In order to prepare for the complication of a sagittal sinus hemorrhage and to circumvent exsanguination, patients with ACC have blood typed and cross-matched for 4 units of blood on standby at all times. If marked bleeding occurs, pressure should be applied at the source of the hemorrhaging, the surgical team should be notified along with the operating room, and the blood bank should make the 4 units available.

Case Report

A 2730-g boy was delivered by a 23-year-old mother, gravida 1 para 0, by normal spontaneous vaginal delivery at 39 weeks and 6 days of gestation. At the age of 1 day, the infant was admitted to the NICU because of a documented duplication of chromosome 1 and other morphological abnormalities. The infant had a 6×5-cm full-thickness scalp defect involving both the skin and calvaria over the sagittal sinus from the posterior fontanelle to the anterior fontanelle (see Figure). Overlying the entire irregularly shaped lesion was a black eschar. Magnetic resonance imaging and computed tomography showed the absence of both skin and bone over dura in the region of the sagittal sinus, and the diagnosis of ACC was confirmed. In addition to this abnormality, the infant had malformed low-set ears, micrognathia, widened spacing between the second and third toes bilaterally, a white spot on the lateral side of the right eye, 2 sacral dimples, a single umbilical artery, and an undescended right testicle.

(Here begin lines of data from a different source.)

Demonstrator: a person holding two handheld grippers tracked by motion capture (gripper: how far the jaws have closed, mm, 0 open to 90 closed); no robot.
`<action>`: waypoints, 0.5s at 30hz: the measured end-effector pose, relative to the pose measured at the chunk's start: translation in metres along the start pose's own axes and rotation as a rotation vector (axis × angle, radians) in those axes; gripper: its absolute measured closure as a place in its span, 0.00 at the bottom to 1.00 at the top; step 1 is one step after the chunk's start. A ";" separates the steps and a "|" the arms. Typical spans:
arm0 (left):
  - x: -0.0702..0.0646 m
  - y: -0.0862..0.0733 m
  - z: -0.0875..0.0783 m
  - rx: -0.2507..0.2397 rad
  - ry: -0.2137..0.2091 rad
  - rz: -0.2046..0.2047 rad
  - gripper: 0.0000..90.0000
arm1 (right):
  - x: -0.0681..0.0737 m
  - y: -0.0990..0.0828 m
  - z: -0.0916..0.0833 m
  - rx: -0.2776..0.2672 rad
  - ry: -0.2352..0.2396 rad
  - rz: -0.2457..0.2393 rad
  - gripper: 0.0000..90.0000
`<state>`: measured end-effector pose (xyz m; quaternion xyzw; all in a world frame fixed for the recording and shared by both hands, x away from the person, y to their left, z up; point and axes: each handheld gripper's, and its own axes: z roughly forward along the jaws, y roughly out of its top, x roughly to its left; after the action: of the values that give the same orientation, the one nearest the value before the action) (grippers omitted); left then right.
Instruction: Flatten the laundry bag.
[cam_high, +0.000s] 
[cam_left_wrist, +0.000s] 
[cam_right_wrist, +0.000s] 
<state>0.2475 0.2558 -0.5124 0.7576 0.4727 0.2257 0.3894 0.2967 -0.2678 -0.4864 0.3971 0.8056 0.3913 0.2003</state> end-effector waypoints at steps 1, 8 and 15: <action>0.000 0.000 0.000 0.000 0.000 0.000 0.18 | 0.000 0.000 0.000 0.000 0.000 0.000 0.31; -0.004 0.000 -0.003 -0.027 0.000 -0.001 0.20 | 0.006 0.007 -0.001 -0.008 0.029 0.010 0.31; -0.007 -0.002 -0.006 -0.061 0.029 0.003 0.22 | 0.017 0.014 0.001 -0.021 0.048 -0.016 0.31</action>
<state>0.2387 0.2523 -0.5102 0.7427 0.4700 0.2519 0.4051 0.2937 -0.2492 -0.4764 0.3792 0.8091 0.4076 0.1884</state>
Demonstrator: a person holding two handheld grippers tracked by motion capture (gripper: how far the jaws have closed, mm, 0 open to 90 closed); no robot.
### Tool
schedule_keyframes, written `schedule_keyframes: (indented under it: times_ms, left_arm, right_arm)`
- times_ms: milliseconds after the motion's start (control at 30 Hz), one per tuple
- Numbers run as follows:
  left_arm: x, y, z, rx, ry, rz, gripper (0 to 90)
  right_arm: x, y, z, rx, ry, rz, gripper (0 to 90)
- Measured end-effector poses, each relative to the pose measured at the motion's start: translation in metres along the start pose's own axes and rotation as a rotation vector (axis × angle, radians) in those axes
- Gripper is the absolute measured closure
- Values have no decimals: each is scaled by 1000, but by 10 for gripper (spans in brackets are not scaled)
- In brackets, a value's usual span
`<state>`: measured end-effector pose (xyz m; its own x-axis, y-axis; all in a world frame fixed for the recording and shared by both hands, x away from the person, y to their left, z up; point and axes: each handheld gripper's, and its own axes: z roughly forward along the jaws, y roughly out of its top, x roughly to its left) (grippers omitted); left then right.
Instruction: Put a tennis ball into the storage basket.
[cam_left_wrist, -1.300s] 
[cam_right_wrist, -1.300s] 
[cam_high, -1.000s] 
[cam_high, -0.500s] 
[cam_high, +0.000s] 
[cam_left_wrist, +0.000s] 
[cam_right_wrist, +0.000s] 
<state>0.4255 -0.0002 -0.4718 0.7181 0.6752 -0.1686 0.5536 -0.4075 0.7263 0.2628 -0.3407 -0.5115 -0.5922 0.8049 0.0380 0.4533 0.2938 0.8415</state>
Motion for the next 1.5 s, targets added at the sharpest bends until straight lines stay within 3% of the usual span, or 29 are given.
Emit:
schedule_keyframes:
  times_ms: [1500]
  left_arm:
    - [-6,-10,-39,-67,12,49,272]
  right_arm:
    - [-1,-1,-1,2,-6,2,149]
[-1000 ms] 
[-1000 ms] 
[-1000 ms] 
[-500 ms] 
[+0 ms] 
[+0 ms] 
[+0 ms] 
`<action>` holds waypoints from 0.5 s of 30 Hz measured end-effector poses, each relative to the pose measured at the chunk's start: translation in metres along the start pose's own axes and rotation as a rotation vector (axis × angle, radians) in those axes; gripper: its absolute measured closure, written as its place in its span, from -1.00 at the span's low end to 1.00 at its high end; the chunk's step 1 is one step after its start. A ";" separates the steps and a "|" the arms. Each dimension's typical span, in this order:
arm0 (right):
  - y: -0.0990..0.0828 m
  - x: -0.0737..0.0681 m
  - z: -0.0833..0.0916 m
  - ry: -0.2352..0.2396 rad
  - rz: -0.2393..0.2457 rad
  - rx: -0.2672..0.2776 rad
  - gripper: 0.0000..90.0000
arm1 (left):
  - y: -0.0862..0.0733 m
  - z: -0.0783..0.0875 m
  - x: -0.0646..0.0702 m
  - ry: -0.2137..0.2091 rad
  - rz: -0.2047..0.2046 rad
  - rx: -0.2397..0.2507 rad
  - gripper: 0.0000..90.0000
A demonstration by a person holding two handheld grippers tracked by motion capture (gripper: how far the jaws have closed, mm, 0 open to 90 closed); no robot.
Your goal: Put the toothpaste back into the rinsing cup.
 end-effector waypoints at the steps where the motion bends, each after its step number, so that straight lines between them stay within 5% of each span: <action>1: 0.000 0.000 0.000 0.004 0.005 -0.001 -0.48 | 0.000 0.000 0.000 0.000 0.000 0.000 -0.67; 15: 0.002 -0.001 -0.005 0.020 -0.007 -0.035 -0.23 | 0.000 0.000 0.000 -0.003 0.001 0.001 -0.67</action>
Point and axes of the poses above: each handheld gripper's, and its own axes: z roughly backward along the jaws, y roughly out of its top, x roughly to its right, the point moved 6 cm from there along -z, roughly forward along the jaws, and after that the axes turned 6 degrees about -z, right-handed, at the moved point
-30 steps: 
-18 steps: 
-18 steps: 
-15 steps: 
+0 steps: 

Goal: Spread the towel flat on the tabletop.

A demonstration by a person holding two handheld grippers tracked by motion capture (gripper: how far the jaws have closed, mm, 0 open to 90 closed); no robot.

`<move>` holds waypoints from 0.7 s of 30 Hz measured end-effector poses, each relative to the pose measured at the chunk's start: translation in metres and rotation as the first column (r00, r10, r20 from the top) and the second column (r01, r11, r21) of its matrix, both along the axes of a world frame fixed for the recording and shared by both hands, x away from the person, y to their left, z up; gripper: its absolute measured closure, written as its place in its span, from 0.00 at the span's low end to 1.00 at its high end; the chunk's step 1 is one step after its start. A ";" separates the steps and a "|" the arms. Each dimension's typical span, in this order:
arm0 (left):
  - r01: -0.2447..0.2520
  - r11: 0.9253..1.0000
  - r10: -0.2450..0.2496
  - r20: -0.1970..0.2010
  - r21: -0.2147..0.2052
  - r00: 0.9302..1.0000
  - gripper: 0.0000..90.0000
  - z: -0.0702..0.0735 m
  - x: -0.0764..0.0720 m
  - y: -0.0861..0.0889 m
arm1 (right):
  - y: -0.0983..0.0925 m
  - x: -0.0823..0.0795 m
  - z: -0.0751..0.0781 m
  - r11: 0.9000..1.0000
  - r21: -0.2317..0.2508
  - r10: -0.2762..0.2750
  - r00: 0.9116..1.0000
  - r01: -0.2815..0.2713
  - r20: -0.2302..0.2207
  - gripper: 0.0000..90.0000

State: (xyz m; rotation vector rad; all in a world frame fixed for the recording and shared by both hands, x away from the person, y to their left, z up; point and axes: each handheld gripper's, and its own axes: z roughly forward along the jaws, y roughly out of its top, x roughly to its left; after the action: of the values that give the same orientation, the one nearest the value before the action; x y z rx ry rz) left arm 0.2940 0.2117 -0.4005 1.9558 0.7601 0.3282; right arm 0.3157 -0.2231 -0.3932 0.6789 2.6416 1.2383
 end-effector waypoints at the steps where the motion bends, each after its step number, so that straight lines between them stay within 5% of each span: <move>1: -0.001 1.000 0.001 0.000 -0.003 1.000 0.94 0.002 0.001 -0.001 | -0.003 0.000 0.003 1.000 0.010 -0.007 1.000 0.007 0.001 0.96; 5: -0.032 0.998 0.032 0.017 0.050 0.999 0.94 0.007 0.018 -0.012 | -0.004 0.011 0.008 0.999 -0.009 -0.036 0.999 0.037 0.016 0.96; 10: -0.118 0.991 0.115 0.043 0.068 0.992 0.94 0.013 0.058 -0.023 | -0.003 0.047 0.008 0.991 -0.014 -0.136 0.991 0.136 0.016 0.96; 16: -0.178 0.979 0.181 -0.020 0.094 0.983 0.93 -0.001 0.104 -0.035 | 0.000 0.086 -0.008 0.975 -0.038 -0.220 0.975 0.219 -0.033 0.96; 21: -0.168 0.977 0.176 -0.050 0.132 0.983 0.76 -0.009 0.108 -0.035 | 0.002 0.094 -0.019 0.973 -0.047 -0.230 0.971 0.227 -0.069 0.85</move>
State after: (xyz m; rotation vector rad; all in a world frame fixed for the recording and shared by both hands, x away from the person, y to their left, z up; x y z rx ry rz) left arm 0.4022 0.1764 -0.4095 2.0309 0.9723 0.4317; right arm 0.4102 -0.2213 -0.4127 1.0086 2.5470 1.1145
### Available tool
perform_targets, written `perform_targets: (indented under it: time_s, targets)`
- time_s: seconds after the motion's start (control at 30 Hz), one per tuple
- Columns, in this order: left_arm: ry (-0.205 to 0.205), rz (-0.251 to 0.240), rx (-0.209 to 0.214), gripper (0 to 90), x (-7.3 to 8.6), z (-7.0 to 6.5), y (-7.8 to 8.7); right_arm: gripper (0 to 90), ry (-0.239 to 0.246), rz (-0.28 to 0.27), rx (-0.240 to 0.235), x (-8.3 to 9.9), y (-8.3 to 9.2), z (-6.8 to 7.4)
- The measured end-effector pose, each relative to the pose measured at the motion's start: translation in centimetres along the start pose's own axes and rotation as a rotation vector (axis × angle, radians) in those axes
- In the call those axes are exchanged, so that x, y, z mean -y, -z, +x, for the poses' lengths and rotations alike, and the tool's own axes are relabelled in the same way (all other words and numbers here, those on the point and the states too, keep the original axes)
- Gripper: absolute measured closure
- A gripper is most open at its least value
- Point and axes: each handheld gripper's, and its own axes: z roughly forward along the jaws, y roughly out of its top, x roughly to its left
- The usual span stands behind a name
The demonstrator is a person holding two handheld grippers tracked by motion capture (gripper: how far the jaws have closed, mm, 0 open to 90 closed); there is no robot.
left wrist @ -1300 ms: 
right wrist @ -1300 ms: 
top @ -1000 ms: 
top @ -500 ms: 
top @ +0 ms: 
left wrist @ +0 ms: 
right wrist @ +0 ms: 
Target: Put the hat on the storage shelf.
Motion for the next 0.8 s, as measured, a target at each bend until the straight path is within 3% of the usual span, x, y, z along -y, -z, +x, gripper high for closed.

Initial management included local wound care by the NICU nursing staff with bacitracin and artificial skin to prevent further dessication of the eschar. At 6 days of age, the patient was taken to the operating room for neurosurgery to remove the eschar directly overlying the exposed dura over the sagittal sinus. The surgery was completed without complications, and the infant had immediate placement of a 0.03-cm-thick (0.012-inch-thick) acellular dermal graft sutured to the adjacent intact skin with 4-0 chromic catgut sutures. The wound was then dressed with artificial skin covered with bacitracin ointment. The dressings were changed twice daily by NICU staff. On the 13th day of life, the infant was returned to the operating room for removal of any excess allograft that had not taken. Sufficient granulation tissue was present overlying the dura; therefore, a 0.02-cm-thick (0.008-inch-thick) split-thickness skin graft was obtained from the patient’s right temporal cranium and was secured in place with 4-0 chromic catgut sutures. The wound was then dressed with artificial skin covered with bacitracin ointment; the dressing remained over the skin graft for 5 days. Removal of this dressing on the 18th day of life revealed 100% graft take, and no further care was required.

Conclusion

ACC is a rare, but potentially devastating disease. The treatment algorithm for the management of ACC involves a multidisciplinary approach that includes both nonsurgical and surgical interventions. Surgical management, when indicated, is relatively straightforward. However, the importance of perioperative care cannot be overstressed. Transfer to a monitored setting, continual and diligent local wound care to maintain a moist wound bed, and availability of blood products (as well as a surgical team if necessary), are the tenets of appropriate management of ACC. Although any of the teams involved can deliver proper wound care, the NICU team, including clerical and nursing staff, neonatologists, and pediatricians, should be present for monitoring after birth and medical optimization before and after surgery, if required. The neurological surgical team should be available for the removal of any eschar, and the plastic surgery service should be accessible for coverage of the defect. With this multidisciplinary approach and clear communication, complications can be minimized and outcomes optimized.